- _Provided material_:
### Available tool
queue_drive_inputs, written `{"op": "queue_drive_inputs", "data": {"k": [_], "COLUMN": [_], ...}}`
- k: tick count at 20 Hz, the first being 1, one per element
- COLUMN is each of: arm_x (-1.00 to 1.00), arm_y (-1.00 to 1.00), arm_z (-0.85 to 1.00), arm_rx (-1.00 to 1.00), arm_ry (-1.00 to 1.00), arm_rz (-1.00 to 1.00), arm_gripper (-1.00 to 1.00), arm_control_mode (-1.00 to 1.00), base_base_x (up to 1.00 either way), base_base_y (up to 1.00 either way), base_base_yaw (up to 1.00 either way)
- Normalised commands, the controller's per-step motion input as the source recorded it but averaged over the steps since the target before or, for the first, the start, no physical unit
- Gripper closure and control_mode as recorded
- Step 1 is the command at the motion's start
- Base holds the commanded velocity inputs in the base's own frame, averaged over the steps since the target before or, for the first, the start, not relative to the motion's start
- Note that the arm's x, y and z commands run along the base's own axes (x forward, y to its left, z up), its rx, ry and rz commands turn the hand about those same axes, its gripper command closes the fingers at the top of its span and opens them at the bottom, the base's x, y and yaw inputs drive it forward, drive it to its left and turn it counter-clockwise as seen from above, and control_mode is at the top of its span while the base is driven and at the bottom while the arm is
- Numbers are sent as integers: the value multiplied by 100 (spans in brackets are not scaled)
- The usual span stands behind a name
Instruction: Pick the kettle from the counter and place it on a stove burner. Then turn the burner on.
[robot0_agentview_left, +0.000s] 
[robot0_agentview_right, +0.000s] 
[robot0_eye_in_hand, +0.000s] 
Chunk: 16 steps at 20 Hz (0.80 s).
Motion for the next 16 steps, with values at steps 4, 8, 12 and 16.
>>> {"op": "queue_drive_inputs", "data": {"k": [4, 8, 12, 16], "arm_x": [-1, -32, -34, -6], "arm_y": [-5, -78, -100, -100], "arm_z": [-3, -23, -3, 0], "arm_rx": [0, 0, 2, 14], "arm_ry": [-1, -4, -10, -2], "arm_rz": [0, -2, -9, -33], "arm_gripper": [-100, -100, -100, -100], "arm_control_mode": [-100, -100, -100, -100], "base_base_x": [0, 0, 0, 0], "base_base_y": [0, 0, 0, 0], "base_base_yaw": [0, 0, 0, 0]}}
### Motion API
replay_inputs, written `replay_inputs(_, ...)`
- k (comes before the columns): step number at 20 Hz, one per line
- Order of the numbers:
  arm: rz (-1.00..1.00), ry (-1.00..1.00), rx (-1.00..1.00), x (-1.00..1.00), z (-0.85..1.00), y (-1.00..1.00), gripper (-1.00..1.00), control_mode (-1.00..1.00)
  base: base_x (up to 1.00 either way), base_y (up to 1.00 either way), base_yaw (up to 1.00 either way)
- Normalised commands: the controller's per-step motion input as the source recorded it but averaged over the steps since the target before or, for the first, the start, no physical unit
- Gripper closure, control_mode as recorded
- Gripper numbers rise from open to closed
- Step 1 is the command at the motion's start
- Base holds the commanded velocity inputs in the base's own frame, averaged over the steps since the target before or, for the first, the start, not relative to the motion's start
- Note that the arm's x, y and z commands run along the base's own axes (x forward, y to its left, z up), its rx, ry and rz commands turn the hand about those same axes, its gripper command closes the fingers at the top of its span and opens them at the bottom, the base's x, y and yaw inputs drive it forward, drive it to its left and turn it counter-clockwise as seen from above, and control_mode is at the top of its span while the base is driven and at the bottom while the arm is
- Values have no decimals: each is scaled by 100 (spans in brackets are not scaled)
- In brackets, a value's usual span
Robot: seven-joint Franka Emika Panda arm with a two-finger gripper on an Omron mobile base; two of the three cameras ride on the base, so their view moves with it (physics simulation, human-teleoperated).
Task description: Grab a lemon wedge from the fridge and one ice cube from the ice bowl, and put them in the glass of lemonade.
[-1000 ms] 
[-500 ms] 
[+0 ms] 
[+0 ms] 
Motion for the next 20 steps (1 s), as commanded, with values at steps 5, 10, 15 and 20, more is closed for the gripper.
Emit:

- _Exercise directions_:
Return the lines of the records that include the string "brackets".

- _Your response_:
- Numbers are sent as integers: the value multiplied by 100 (spans in brackets are not scaled)
- Values have no decimals: each is scaled by 100 (spans in brackets are not scaled)
- In brackets, a value's usual span

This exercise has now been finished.